* [EXERCISE AIM]:
Copy each line below word for word and drop every image.

Stored dataset items:

· · · ·

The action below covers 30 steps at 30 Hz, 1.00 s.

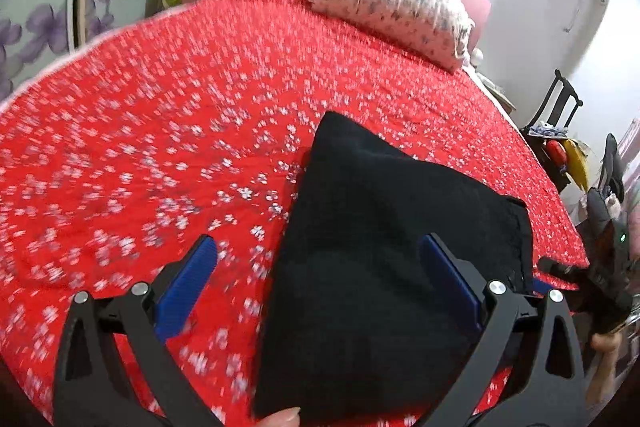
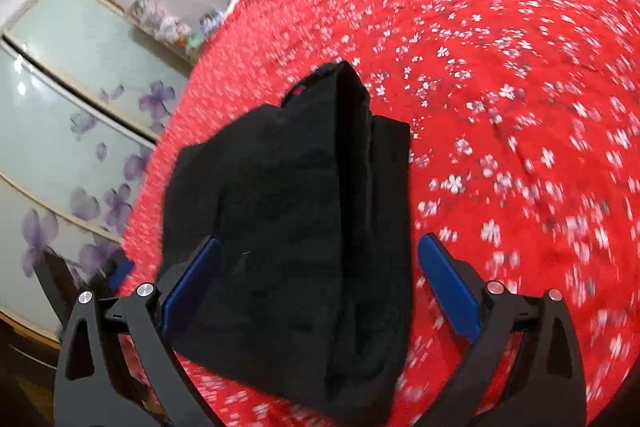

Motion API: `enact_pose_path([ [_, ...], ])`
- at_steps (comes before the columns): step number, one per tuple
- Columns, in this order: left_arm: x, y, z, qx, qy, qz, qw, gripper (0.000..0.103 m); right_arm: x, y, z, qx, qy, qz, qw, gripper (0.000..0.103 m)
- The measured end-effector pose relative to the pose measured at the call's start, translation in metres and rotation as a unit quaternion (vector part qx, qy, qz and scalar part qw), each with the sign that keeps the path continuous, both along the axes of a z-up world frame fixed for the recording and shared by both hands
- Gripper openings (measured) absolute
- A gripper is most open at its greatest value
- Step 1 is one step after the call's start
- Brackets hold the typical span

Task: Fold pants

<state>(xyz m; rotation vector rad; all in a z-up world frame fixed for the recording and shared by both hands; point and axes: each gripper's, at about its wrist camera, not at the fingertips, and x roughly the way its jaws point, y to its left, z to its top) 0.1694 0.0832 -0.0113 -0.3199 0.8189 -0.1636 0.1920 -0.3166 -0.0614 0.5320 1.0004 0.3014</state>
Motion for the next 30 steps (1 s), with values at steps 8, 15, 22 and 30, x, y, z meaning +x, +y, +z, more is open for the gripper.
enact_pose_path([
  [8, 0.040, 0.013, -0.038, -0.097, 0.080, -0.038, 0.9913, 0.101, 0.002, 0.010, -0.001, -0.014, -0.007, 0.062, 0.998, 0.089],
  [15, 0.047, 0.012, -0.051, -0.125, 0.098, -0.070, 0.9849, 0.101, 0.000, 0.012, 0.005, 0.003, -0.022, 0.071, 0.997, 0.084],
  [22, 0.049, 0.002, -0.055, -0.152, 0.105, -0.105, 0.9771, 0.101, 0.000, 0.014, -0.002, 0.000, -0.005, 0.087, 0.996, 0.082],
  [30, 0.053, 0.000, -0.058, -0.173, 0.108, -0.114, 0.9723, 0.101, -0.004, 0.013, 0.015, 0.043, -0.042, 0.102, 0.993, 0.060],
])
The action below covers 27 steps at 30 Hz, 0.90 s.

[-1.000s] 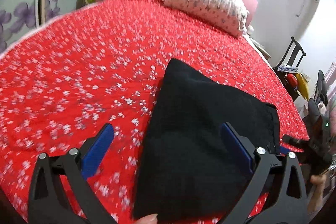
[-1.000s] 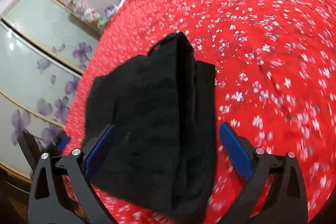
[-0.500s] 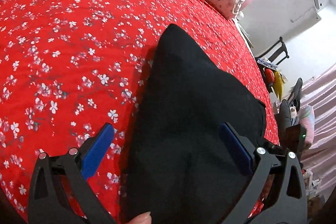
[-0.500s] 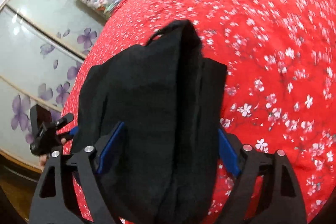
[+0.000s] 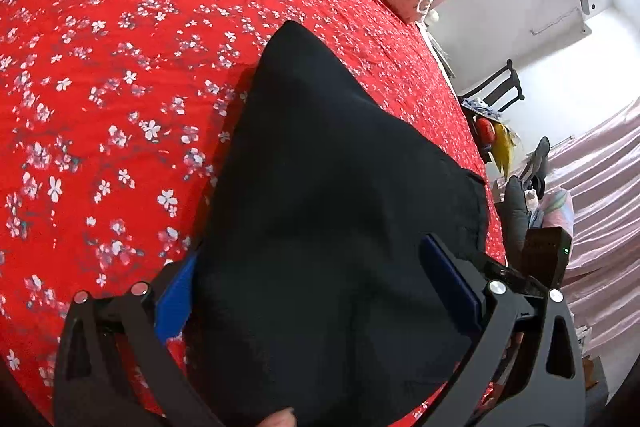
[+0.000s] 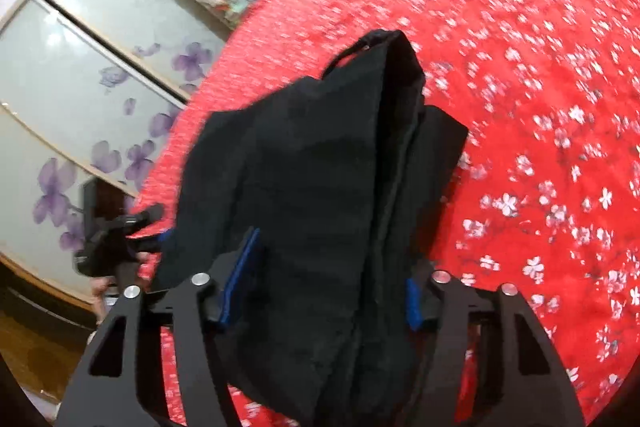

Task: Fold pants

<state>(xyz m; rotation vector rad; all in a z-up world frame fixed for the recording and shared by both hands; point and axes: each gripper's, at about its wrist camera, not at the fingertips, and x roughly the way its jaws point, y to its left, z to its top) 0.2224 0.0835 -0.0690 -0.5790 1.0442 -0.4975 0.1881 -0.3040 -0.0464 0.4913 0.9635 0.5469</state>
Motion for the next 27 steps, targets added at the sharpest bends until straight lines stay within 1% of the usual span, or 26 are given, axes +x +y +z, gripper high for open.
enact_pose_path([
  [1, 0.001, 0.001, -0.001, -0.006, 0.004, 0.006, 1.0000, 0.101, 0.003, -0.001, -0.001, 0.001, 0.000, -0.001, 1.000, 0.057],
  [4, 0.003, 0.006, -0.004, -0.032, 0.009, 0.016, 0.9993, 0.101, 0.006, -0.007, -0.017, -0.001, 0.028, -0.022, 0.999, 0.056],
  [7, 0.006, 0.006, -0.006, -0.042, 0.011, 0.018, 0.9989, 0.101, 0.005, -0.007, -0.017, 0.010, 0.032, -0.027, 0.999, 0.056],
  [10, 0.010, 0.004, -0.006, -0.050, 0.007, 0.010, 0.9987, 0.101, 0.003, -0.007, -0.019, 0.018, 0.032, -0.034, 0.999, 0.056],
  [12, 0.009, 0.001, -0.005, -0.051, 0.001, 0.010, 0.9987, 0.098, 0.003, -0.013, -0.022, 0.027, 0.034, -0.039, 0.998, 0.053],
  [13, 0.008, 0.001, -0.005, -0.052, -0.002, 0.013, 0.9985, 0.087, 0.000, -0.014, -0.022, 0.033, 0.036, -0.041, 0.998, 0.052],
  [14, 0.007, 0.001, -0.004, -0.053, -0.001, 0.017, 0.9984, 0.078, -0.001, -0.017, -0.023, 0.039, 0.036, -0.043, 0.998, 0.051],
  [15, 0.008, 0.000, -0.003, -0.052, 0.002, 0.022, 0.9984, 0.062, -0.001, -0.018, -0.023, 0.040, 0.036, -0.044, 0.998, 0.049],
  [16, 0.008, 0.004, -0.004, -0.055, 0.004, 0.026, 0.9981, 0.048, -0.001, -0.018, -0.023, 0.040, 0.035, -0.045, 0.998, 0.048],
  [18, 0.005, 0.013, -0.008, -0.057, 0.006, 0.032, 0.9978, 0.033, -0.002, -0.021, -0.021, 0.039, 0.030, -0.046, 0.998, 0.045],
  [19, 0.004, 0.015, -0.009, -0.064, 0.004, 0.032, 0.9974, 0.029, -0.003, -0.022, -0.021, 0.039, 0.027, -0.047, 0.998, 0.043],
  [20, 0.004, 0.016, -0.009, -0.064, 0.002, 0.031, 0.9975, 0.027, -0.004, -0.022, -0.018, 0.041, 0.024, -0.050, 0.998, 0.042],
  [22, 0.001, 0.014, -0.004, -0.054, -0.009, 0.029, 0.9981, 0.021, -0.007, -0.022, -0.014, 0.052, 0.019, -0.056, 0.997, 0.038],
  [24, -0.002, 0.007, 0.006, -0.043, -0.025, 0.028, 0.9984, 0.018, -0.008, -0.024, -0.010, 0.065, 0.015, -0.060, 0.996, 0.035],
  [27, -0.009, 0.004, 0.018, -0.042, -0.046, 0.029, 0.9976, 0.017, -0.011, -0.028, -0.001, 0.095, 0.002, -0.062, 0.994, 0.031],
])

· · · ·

* [TASK ANSWER]:
The action below covers 30 steps at 30 Hz, 1.00 s.


Motion API: `enact_pose_path([ [_, ...], ])`
- at_steps (comes before the columns): step number, one per tuple
- Columns, in this order: left_arm: x, y, z, qx, qy, qz, qw, gripper (0.000..0.103 m); right_arm: x, y, z, qx, qy, qz, qw, gripper (0.000..0.103 m)
- The measured end-effector pose relative to the pose measured at the call's start, translation in metres and rotation as a unit quaternion (vector part qx, qy, qz and scalar part qw), each with the sign that keeps the path continuous, both along the axes of a z-up world frame fixed for the recording and shared by both hands
- Gripper openings (measured) absolute
- A gripper is most open at its greatest value
- Step 1 is one step after the call's start
- Brackets hold the typical span

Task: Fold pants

<state>(xyz m; rotation vector rad; all in a z-up world frame fixed for the recording and shared by both hands; point and axes: each gripper's, at about its wrist camera, not at the fingertips, and x roughly the way its jaws point, y to its left, z to its top) 0.1694 0.0832 -0.0113 -0.3199 0.8189 -0.1636 0.1920 -0.3166 -0.0614 0.5320 1.0004 0.3014</state>
Motion for the next 30 steps (1 s), with values at steps 8, 15, 22 and 30, x, y, z meaning +x, +y, +z, more is open for the gripper.
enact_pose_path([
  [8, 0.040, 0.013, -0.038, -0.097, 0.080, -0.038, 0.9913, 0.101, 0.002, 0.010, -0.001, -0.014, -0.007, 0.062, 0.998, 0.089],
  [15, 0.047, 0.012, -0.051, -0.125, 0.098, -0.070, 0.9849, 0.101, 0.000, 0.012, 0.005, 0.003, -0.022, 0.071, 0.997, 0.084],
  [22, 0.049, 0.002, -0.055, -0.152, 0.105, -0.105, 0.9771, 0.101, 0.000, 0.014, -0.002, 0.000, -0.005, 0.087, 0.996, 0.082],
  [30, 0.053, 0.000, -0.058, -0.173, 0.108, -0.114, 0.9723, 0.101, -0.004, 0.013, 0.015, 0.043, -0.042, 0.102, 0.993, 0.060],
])
The action below covers 27 steps at 30 Hz, 0.90 s.

[-1.000s] 
[-1.000s] 
[-0.500s] 
[-0.500s] 
[+0.000s] 
[+0.000s] 

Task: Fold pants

<state>(xyz m; rotation vector rad; all in a z-up world frame fixed for the recording and shared by both hands; point and axes: each gripper's, at about its wrist camera, not at the fingertips, and x roughly the way its jaws point, y to its left, z to its top) 0.2224 0.0835 -0.0690 -0.5790 1.0442 -0.4975 0.1881 -0.3040 -0.0464 0.4913 0.9635 0.5469</state>
Motion for the next 27 steps, targets added at the sharpest bends until straight lines stay within 1% of the usual span, or 26 are given, axes +x +y +z, gripper high for open.
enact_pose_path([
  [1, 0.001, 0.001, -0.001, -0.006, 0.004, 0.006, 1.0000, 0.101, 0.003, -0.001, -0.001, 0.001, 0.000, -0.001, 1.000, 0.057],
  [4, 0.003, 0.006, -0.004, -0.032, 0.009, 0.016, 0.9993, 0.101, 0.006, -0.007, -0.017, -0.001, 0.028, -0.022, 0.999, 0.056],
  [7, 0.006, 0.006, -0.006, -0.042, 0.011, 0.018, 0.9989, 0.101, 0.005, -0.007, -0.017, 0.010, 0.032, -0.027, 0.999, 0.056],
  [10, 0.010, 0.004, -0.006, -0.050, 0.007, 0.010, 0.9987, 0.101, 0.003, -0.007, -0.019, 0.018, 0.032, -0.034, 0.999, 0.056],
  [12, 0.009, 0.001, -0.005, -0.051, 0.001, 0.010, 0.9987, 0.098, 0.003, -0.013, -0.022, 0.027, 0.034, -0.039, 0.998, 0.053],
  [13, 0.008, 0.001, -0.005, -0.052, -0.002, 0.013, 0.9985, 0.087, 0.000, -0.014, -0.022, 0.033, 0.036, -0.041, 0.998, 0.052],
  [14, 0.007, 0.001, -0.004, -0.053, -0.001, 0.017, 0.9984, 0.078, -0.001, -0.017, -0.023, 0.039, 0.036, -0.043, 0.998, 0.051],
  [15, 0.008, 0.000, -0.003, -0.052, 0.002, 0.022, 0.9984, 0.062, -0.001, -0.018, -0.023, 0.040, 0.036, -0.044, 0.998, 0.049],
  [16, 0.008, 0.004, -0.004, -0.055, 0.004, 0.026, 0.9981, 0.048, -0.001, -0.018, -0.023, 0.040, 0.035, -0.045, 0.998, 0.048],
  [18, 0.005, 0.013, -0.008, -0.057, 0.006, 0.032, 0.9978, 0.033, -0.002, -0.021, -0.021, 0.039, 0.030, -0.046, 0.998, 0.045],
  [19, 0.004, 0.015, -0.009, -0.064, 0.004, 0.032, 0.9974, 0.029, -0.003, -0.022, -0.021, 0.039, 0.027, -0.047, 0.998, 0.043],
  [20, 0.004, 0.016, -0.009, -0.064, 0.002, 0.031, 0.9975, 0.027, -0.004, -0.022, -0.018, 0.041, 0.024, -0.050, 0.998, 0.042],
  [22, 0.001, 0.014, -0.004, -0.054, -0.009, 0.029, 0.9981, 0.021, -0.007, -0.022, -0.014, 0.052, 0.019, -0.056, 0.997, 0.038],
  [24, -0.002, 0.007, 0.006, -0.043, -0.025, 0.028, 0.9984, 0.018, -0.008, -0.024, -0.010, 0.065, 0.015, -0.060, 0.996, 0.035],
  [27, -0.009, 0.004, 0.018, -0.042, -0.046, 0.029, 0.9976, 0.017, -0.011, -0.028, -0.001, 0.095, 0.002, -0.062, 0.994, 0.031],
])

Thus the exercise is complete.